• _What the exercise asks_
Copy each line below as written, but skip the pictures.

• _Source information_
———
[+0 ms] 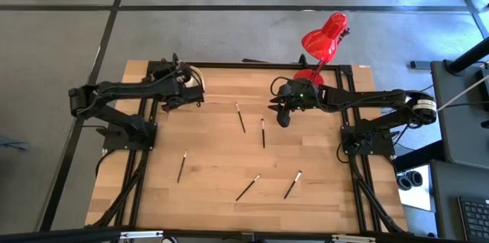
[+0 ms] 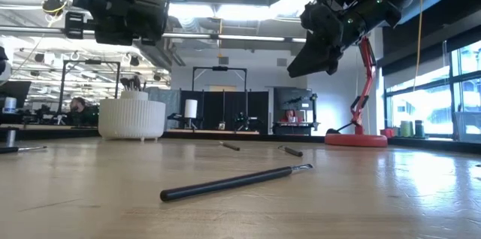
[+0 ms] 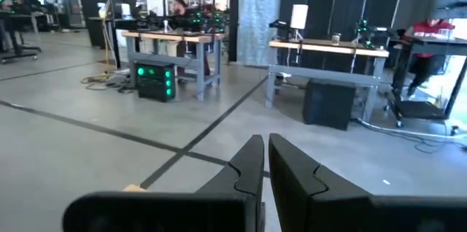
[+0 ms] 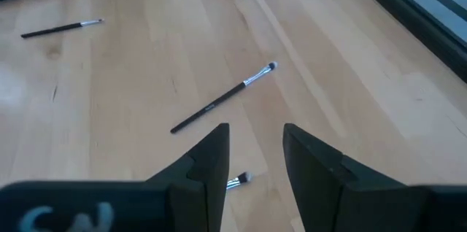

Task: Put items in baskets/containers
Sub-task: Put the black eyeshadow brush into the white organizer

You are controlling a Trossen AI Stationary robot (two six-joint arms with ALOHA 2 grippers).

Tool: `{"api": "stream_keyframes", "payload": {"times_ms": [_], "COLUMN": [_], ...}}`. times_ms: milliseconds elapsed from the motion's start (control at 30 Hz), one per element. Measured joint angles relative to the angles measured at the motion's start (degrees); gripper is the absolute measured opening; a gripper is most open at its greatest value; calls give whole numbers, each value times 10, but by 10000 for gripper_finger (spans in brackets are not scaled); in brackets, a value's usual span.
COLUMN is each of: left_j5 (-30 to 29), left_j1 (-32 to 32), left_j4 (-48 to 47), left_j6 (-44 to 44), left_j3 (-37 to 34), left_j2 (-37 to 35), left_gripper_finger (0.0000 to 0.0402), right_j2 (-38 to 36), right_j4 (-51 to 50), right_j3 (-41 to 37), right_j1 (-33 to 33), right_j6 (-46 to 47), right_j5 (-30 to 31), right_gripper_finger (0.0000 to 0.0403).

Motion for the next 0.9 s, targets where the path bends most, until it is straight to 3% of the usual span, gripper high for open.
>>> {"api": "stream_keyframes", "payload": {"times_ms": [133, 267, 367, 467, 533, 600, 900], "left_j5": [32, 102, 233, 419, 532, 607, 705], "left_j1": [-8, -24, -47, -77, -108, -150, -351], "left_j4": [0, 10, 22, 21, 19, 17, 17], "left_j6": [44, 209, 372, 444, 432, 396, 129], "left_j3": [27, 64, 81, 84, 81, 78, 57], "left_j2": [0, 0, 0, 0, 0, 0, 55], "left_gripper_finger": [19, 20, 20, 20, 20, 25, 113], "right_j2": [0, 0, 0, 0, 0, 0, 0], "right_j4": [0, 0, -1, -3, -7, -8, -8], "right_j3": [0, 0, 0, 0, 0, 0, 0], "right_j1": [0, 0, 0, 0, 0, 0, 0], "right_j6": [1, 1, 1, 4, 12, 13, 30], "right_j5": [0, 0, 0, -1, -1, -1, -2], "right_gripper_finger": [129, 129, 129, 129, 129, 129, 129]}}
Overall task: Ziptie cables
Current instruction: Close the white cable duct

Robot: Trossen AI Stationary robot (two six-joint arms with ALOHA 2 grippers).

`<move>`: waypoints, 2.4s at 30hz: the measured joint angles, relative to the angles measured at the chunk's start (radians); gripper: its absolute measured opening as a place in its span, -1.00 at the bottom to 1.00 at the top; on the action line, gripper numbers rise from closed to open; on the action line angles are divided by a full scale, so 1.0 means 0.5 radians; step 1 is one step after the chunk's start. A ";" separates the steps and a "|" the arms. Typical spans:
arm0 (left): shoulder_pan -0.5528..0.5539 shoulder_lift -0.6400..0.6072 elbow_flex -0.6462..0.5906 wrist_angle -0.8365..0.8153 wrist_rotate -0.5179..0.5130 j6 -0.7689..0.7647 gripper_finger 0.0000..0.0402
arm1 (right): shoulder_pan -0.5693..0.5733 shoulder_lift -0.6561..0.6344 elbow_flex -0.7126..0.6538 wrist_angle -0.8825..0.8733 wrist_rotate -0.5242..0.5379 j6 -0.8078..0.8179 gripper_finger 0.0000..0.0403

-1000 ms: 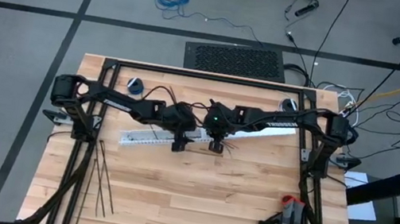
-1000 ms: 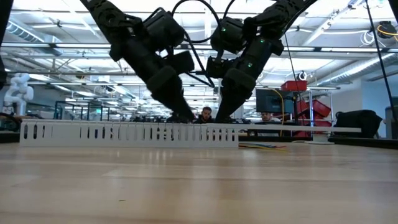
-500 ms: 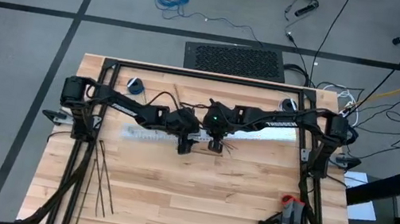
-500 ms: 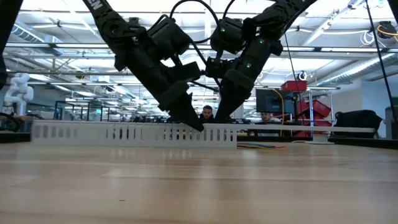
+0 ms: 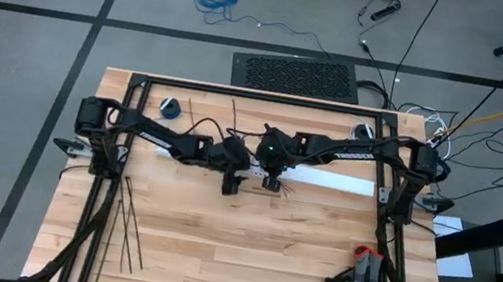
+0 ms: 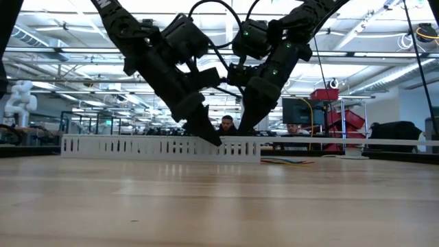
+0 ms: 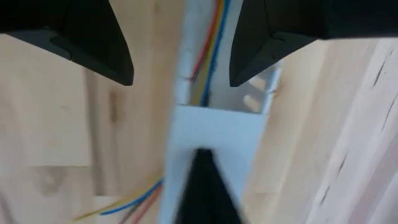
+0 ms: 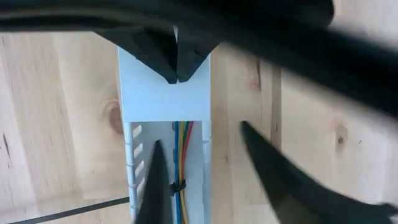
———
• _Output below_
[+0 ms] 
[+0 ms] 
[+0 ms] 
[+0 ms] 

Task: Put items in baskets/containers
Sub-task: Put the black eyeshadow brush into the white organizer

You are controlling a Trossen AI Stationary robot (two six-joint arms with ALOHA 2 grippers).

Tool: `{"api": "stream_keyframes", "payload": {"times_ms": [_], "COLUMN": [_], ...}}`. times_ms: milliseconds elapsed from the motion's start (control at 30 Hz), one per element. Measured joint angles relative to the angles measured at the motion's start (degrees); gripper is the absolute measured opening; a gripper is most open at its greatest value; calls give whole numbers, each value times 10, but by 10000 for gripper_finger (spans in brackets are not scaled); in brackets, a value's usual span.
COLUMN is each of: left_j5 (-30 to 29), left_j1 (-32 to 32), left_j4 (-48 to 47), left_j6 (-44 to 44), left_j3 (-37 to 34), left_j2 (-37 to 35), left_gripper_finger (0.0000 to 0.0402), right_j2 (-38 to 36), right_j4 (-51 to 50), right_j3 (-41 to 37), right_j1 (-33 to 33), right_j6 (-46 to 47), right_j5 (-30 to 31), right_gripper_finger (0.0000 to 0.0403).

Motion for the next 0.9 s, targets where the path bends most, until it is straight to 3% of the usual span, gripper high for open.
>>> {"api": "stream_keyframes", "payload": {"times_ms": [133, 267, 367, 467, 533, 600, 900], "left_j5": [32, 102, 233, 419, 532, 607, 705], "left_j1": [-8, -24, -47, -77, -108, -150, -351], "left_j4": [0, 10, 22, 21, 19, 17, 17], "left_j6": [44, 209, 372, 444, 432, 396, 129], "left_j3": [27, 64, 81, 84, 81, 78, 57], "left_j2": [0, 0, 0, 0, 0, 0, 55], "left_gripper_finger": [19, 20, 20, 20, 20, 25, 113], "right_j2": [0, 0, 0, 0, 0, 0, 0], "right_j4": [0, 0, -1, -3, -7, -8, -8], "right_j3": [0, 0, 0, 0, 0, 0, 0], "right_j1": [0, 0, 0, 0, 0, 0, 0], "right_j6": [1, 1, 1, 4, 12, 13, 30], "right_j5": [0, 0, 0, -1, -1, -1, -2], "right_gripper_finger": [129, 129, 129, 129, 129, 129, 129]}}
Overall task: Ziptie cables
Current instruction: Close the white cable duct

Robot: Trossen AI Stationary robot (two six-joint arms with ALOHA 2 grippers).

`<move>`: waypoints, 2.4s at 30hz: the measured joint angles, relative to the angles measured at the chunk's start (radians); gripper: its absolute measured opening as a place in its span, -1.00 at the bottom to 1.00 at the top; on the action line, gripper numbers rise from closed to open; on the action line angles are divided by a full scale, so 1.0 means 0.5 radians; step 1 is one step after the chunk's start. A ";" separates the steps and a "|" the arms. Typical spans:
arm0 (left): shoulder_pan -0.5528..0.5539 shoulder_lift -0.6400..0.6072 elbow_flex -0.6462..0.5906 wrist_angle -0.8365..0.8153 wrist_rotate -0.5179..0.5130 j6 -0.7689..0.7647 gripper_finger 0.0000..0.0402
arm1 (right): shoulder_pan -0.5693..0.5733 shoulder_lift -0.6561..0.6344 elbow_flex -0.7126..0.6538 wrist_angle -0.8825..0.8733 wrist_rotate -0.5242..0.5379 j6 -0.8078..0.8179 gripper_finger 0.0000..0.0403

-1000 ms: 
-1000 ms: 
-500 ms: 
-500 ms: 
+0 ms: 
+0 ms: 
+0 ms: 
+0 ms: 

The exercise asks for nothing more than this.